▶ _What to work on_
Please copy every line with the string "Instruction" from the entries below.

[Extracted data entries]
────────

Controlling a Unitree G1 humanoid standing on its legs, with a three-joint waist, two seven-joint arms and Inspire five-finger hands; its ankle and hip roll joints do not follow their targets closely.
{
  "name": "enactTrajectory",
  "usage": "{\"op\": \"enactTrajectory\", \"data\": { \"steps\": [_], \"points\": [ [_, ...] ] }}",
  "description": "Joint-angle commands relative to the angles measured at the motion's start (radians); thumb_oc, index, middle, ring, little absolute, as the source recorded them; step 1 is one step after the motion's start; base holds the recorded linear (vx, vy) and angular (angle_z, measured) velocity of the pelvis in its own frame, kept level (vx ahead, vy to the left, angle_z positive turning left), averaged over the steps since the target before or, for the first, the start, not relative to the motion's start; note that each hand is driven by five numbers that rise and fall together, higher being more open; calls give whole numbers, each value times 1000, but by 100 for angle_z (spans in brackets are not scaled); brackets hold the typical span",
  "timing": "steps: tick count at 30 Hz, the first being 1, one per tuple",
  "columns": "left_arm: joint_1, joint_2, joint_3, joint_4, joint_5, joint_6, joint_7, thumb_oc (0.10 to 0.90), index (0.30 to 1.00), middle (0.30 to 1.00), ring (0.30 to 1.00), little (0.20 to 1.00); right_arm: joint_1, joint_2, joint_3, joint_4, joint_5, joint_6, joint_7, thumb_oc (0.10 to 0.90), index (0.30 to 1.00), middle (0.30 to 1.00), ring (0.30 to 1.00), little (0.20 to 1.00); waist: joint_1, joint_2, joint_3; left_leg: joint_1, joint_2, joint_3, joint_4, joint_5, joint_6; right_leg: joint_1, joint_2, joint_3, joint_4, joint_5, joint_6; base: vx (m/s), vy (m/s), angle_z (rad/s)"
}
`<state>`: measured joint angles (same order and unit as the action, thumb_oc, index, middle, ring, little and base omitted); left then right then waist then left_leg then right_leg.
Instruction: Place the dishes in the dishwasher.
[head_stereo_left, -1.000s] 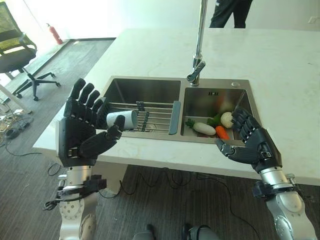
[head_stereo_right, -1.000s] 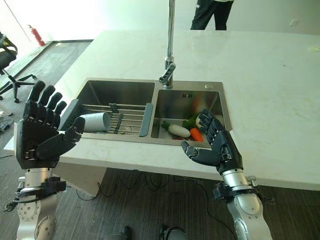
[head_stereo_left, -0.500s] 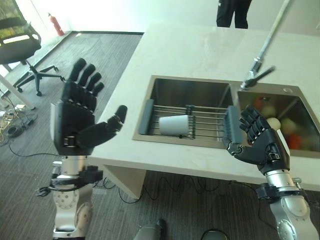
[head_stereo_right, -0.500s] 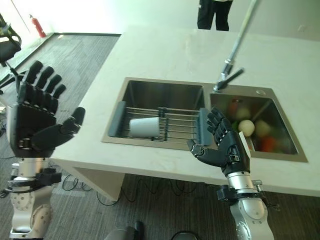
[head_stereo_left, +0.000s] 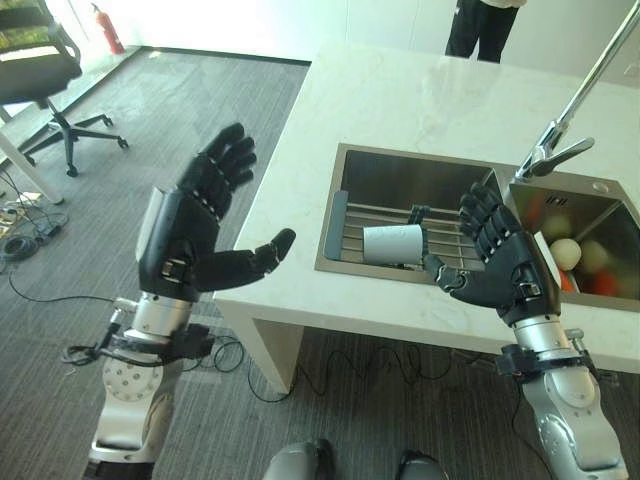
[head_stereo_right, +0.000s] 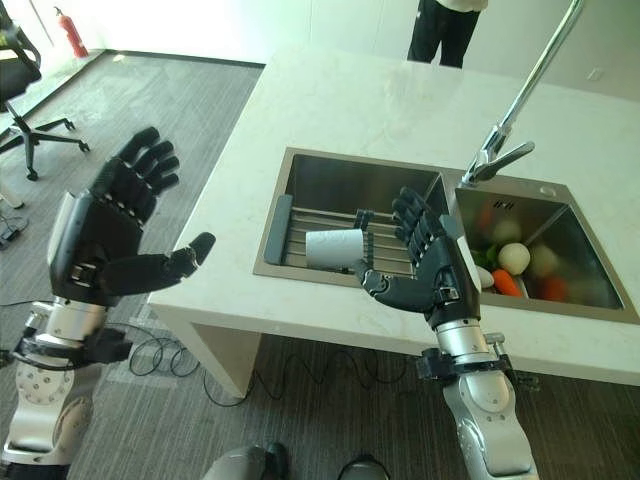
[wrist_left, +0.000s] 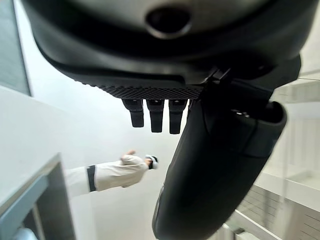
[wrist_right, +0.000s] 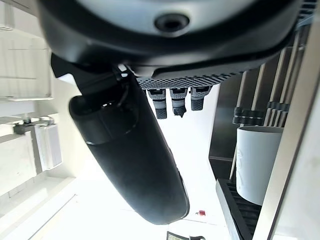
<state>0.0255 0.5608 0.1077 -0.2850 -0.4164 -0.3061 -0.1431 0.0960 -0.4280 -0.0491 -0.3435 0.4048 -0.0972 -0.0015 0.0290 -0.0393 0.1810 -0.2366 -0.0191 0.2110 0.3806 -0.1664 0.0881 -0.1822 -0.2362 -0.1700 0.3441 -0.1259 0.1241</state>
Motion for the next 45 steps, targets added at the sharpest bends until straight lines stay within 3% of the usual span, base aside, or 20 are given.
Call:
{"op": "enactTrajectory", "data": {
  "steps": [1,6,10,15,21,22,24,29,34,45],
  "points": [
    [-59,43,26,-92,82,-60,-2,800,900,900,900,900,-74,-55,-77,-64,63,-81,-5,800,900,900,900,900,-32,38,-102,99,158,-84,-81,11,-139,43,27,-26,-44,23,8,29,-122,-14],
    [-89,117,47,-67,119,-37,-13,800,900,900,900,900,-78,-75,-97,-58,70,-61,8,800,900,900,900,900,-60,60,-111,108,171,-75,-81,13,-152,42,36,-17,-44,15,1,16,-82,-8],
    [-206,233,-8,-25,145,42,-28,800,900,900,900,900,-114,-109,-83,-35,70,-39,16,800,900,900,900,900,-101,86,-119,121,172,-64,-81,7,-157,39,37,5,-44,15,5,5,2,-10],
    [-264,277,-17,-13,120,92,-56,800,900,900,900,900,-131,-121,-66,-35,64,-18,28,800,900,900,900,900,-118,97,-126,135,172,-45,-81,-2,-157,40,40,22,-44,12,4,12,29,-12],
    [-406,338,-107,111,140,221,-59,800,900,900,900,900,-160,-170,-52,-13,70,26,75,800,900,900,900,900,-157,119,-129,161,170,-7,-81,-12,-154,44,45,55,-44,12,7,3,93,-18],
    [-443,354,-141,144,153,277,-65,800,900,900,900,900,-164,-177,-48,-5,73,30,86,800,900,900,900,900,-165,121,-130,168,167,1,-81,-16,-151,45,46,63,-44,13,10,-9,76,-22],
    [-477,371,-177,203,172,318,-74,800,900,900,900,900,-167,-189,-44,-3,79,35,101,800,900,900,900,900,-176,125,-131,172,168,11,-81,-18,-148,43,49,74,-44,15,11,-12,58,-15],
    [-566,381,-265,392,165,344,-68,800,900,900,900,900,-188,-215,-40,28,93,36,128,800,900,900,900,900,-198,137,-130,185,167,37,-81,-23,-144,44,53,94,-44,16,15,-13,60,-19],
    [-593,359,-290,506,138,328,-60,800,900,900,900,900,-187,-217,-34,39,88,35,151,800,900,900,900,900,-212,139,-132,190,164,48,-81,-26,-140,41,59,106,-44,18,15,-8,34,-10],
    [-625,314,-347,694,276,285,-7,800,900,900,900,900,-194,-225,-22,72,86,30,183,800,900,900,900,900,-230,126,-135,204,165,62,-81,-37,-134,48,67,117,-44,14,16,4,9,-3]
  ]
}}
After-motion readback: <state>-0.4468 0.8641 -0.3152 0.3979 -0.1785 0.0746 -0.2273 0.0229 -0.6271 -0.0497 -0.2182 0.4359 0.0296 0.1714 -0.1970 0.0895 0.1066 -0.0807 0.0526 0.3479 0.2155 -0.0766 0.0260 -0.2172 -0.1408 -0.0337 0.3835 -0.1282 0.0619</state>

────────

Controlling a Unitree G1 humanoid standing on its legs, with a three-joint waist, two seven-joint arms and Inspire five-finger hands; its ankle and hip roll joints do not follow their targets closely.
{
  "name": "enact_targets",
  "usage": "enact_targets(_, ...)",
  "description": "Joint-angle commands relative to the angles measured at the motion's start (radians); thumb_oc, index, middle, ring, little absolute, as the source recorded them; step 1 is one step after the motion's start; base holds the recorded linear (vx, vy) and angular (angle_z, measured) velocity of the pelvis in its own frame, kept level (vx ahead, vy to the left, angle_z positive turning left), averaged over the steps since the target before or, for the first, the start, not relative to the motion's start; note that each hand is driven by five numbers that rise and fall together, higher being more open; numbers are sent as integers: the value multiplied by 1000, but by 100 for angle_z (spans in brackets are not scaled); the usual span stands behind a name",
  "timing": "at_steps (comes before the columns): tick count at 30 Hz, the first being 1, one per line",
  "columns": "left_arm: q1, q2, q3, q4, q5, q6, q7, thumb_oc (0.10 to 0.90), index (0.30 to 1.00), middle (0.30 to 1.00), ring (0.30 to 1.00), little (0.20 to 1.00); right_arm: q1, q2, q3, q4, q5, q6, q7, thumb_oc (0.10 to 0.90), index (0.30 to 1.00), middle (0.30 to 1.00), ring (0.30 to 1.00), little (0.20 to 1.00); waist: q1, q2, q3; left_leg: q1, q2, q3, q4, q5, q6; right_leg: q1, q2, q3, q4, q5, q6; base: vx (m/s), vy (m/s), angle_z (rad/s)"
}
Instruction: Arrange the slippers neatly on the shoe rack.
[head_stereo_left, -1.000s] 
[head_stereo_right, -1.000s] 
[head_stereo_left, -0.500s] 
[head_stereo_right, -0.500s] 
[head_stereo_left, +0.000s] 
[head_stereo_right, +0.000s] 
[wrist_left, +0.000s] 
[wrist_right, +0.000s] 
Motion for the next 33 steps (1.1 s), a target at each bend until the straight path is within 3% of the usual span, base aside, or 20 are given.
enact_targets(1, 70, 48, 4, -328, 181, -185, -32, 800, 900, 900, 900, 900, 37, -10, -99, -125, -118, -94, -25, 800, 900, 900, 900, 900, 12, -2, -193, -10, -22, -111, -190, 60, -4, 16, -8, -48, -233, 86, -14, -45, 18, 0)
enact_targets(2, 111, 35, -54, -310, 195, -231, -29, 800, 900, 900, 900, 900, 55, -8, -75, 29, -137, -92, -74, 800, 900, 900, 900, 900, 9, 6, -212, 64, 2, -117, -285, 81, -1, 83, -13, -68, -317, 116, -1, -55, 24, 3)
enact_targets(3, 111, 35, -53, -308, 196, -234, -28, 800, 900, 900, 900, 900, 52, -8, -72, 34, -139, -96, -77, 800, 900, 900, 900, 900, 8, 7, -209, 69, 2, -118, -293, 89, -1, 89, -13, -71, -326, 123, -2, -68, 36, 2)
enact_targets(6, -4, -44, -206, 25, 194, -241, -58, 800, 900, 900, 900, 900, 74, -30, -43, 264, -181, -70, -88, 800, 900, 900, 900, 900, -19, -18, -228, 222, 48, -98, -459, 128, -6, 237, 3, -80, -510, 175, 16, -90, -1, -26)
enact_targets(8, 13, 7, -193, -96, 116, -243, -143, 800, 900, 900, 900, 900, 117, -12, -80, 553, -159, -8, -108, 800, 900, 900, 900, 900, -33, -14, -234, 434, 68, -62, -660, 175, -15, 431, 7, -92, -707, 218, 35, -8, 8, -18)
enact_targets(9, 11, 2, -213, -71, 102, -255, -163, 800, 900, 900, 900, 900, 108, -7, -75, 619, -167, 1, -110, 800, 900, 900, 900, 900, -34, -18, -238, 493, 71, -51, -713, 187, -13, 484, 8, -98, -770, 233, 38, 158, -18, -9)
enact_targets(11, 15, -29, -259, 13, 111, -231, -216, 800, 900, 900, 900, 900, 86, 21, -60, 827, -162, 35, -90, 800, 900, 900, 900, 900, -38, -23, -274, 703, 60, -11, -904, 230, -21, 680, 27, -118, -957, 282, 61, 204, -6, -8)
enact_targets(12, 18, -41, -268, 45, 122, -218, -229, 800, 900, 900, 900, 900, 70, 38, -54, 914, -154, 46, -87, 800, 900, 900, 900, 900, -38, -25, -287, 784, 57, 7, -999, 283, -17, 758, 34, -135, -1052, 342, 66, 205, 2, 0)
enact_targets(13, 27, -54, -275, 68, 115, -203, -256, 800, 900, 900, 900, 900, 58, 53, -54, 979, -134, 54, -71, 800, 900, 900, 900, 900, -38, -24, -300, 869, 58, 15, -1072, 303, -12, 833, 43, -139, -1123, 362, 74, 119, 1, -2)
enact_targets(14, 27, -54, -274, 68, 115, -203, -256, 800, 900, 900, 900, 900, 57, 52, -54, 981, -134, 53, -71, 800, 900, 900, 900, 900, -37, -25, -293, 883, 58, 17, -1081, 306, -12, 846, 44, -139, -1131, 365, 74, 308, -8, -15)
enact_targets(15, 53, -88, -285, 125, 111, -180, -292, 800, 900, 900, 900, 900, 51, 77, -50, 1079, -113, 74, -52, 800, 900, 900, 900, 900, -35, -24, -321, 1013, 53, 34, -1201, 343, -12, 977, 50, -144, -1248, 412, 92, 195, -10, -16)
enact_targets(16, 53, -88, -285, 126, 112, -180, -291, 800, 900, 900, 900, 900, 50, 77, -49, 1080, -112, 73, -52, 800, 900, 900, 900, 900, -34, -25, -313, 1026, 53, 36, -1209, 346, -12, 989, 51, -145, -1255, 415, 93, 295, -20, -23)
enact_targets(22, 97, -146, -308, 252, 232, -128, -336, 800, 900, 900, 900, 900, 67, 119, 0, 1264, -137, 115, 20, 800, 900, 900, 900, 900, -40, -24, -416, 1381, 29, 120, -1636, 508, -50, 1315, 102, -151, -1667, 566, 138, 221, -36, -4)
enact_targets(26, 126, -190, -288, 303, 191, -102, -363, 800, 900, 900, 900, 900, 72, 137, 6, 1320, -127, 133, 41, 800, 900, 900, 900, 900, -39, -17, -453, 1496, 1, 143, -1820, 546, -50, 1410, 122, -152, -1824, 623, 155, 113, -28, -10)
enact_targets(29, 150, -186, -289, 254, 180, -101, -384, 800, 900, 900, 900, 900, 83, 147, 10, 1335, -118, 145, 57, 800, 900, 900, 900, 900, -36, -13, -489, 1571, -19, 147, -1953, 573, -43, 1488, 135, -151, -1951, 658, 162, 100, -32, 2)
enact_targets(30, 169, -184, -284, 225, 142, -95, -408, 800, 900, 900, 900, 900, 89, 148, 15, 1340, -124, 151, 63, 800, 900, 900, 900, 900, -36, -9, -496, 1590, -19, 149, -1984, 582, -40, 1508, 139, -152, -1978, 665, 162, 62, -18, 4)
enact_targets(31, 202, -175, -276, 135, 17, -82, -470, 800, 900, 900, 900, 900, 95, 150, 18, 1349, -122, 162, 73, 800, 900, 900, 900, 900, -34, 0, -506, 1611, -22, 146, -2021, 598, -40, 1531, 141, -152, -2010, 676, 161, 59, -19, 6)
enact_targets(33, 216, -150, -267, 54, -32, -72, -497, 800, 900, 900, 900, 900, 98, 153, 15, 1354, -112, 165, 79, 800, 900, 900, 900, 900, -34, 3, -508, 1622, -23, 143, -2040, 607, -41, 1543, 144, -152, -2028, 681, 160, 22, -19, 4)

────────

▶ _Result of the exercise_
Instruction: Place the dishes in the dishwasher.
Instruction: Arrange the slippers neatly on the shoe rack.

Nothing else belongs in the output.